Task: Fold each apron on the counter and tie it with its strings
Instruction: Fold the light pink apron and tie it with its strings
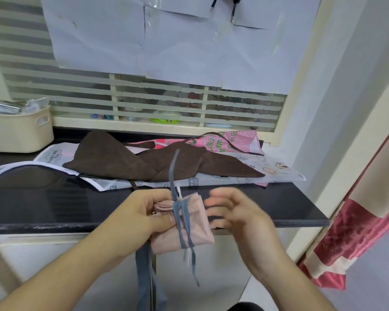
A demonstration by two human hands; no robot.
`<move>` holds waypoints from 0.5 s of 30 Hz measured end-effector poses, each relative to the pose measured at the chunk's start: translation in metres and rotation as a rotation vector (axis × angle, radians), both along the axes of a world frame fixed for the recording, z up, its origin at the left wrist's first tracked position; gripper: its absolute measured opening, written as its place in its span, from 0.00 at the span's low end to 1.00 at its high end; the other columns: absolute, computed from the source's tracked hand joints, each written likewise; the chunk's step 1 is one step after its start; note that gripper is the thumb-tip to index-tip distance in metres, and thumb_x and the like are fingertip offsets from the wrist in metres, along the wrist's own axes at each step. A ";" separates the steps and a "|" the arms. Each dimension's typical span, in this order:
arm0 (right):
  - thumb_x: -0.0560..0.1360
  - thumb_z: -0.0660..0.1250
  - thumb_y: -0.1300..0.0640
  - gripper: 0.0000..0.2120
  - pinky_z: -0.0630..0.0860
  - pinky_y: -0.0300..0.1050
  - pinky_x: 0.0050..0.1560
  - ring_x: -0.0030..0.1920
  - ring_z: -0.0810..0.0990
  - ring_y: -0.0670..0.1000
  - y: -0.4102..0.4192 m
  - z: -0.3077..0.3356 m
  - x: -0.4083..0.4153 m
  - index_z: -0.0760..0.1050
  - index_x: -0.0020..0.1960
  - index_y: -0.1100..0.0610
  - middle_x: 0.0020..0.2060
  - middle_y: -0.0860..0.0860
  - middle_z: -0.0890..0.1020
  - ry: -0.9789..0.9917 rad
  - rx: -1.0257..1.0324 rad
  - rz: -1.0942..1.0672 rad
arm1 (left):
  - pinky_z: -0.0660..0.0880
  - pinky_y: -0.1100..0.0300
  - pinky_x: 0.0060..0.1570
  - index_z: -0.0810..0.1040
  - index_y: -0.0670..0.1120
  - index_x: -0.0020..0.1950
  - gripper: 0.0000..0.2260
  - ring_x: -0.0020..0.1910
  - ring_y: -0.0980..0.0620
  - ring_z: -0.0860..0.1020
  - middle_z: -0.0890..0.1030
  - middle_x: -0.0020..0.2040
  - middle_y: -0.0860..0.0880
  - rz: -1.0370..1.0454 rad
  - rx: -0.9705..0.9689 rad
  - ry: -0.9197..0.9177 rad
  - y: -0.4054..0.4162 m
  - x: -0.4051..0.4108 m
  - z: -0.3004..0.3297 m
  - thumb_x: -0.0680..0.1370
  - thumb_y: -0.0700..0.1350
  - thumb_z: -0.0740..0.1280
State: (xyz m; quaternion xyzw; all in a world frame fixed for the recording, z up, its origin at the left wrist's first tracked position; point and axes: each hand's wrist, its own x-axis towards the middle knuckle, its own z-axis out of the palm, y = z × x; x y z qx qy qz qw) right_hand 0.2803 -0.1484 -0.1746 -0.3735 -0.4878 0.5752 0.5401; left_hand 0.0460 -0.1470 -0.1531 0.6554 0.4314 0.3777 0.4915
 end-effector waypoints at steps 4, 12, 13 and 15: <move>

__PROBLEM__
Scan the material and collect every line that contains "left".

__RESPONSE FOR THIS EXERCISE__
`<move>` holds waypoints from 0.5 s of 30 Hz measured end-effector poses, each relative to the pose measured at the chunk's start: translation in metres and rotation as a rotation vector (axis × angle, radians), both along the axes of a world frame fixed for the recording, z up, its origin at the left wrist's first tracked position; gripper: its absolute measured opening, written as its place in its span, from 0.00 at the span's low end to 1.00 at its high end; the other columns: absolute, computed from the source's tracked hand joints, each written likewise; the chunk's step 1 is one step after its start; note that gripper is the thumb-tip to index-tip distance in metres, and thumb_x and the like are fingertip offsets from the wrist in metres, along the wrist's own axes at each step. A ";" separates the steps and a "|" the arms. Each dimension's typical span, in this order:
arm1 (left):
State: (xyz m; quaternion xyzw; all in a world frame fixed for the recording, z up, its origin at the left wrist's first tracked position; point and axes: each hand's wrist, its own x-axis towards the middle knuckle, its own z-axis out of the palm, y = z × x; x y z qx qy qz qw) right_hand 0.2803 -0.1484 -0.1746 -0.3735 -0.4878 0.5752 0.5401; left_hand 0.0460 -0.1470 -0.1531 0.6554 0.4314 0.3777 0.4915

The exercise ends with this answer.